The text and structure of 18 U.S.C. § 924(c)(3)(B) plainly set forth a definition of “crime of violence” that fails to comport with due process.
Consider a situation where a defendant is charged with possessing a gun in conjunction with witness tampering. To evaluate whether witness tampering satisfies the “crime of violence” element of a § 924(c) violation, a court must assess whether the ordinary case of witness tampering, with or without a firearm, “involves a substantial risk [of] physical force.” And when divining the conduct entailed in the crime’s ordinary case, the court must utilize some as-yet-unspecified method. The statute provides no guidance for this abstract inquiry. Instead, § 924(c)(3)(B) effectively requires judges to define the scope of criminal liability, and it directs them to do so using an unmoored, subjective abstraction that deprives the public of fair notice.
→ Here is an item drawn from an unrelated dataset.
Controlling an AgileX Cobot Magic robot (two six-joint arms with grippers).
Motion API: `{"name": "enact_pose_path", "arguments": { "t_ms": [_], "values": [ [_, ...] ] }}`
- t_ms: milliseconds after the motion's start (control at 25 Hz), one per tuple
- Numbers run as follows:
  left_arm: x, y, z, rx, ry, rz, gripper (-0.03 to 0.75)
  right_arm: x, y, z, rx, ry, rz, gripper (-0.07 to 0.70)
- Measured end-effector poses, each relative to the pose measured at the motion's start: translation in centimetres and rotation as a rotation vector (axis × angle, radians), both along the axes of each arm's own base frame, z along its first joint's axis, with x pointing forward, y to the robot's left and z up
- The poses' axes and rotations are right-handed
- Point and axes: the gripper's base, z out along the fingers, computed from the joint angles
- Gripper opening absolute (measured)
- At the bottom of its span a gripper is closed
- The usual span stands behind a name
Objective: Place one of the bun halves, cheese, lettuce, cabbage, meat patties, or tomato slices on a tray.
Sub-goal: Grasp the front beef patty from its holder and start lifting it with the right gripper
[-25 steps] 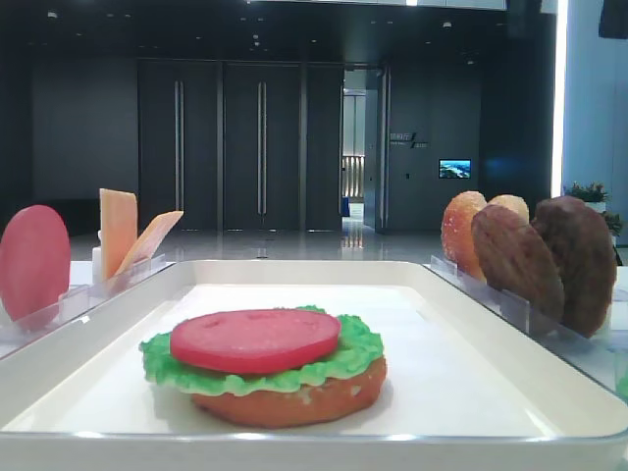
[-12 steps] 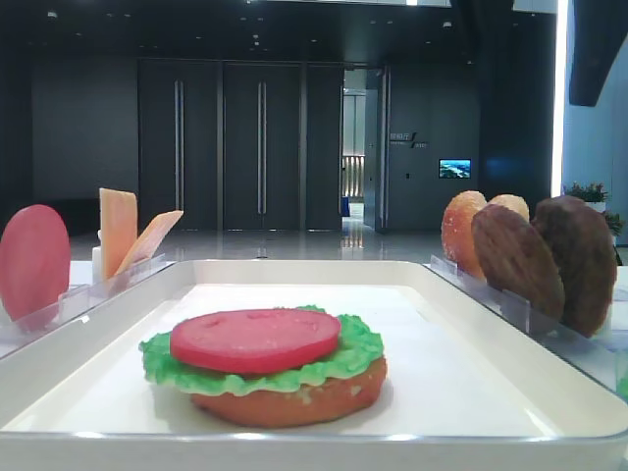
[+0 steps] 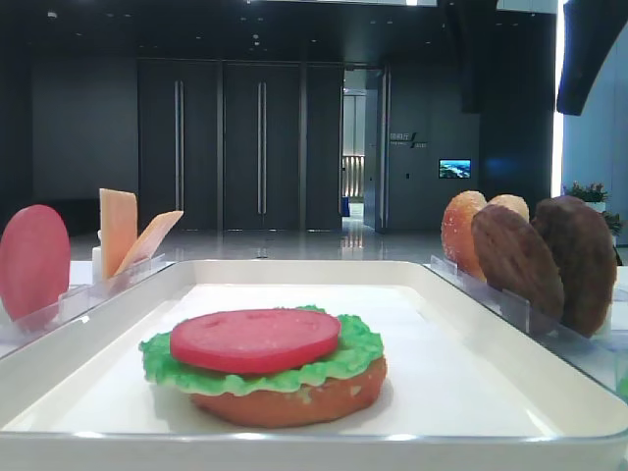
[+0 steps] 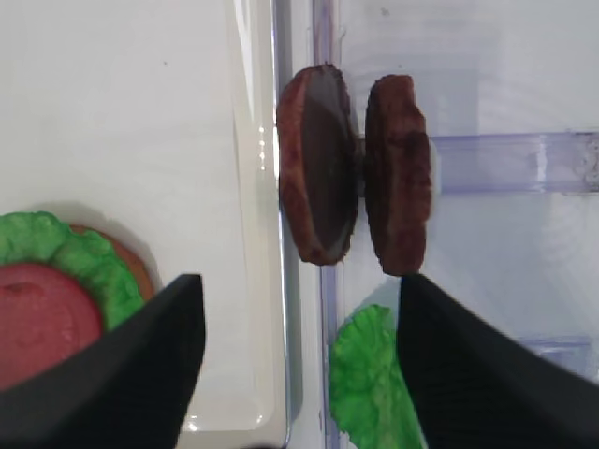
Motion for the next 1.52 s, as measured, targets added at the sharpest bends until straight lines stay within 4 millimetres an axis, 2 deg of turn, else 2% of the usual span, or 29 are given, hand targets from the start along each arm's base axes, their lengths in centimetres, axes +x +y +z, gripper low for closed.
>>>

Where a statute requires courts to assess both an ordinary-case requirement and an ill-defined risk threshold, it is unconstitutional. That principle controls here.
The court cannot accept the government’s invitation to abandon the settled meaning of the statute – which the government concedes is unconstitutionally vague – and employ a new definition of “crime of violence.” The text, structure, and context of § 924(c)(3)(B) clearly mandate use of the ordinary-case categorical approach, as do all relevant precedents.
The court is mindful of the consequences of holding § 924(c)(3)(B) unconstitutional. The provision is part of a widely used federal criminal statute and has been incorporated into other parts of the federal criminal code. However, § 924(c)(3)(B) is the last Johnson domino to fall. Nothing in this holding restricts the broad discretion of district judges to make case-by-case sentencing determinations. And if Congress deems it appropriate to replace § 924(c)(3)(B) with a statute that achieves similar aims with sufficiently definite terms, the Due Process Clause poses no obstacle.
Reversed and remanded by 8-7 majority. One concurring opinion; three dissenting opinions.